_Prompt_: Leaving out the images, return the data below exactly as it is written.

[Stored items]
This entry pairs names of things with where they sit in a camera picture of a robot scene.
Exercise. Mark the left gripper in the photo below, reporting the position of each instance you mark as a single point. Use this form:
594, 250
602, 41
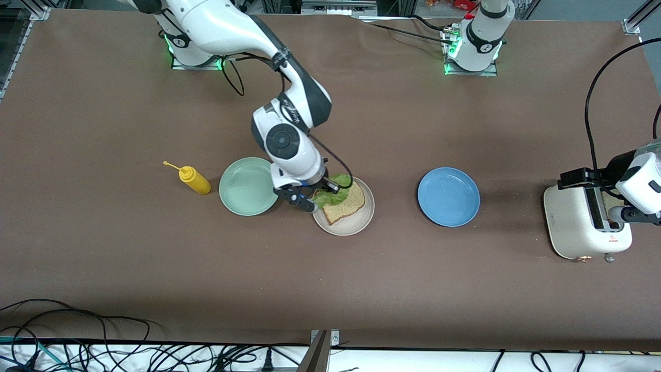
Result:
615, 166

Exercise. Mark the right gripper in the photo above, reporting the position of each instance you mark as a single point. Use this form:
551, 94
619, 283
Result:
326, 183

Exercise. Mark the green lettuce leaf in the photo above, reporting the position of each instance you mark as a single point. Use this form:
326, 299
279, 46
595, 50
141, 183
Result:
324, 199

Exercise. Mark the brown bread slice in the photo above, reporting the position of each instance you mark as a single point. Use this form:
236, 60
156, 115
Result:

_Answer box_:
This entry pairs names of things with where they sit in a camera picture of a robot scene.
Exercise. Mark the left gripper in the photo below, reporting the position of each instance you mark as a single point. Use this form:
594, 250
602, 41
Result:
615, 166

Exercise. Mark the right gripper in the photo above, reporting the position of each instance you mark as a single point. Use this form:
551, 94
619, 283
Result:
326, 183

Exercise. Mark the green lettuce leaf in the photo above, reporting the position of each instance you mark as a single point. Use this form:
326, 299
279, 46
595, 50
141, 183
Result:
324, 199

Exercise. Mark the brown bread slice in the photo above, reporting the position of each instance you mark as a single point. Use this form:
236, 60
156, 115
Result:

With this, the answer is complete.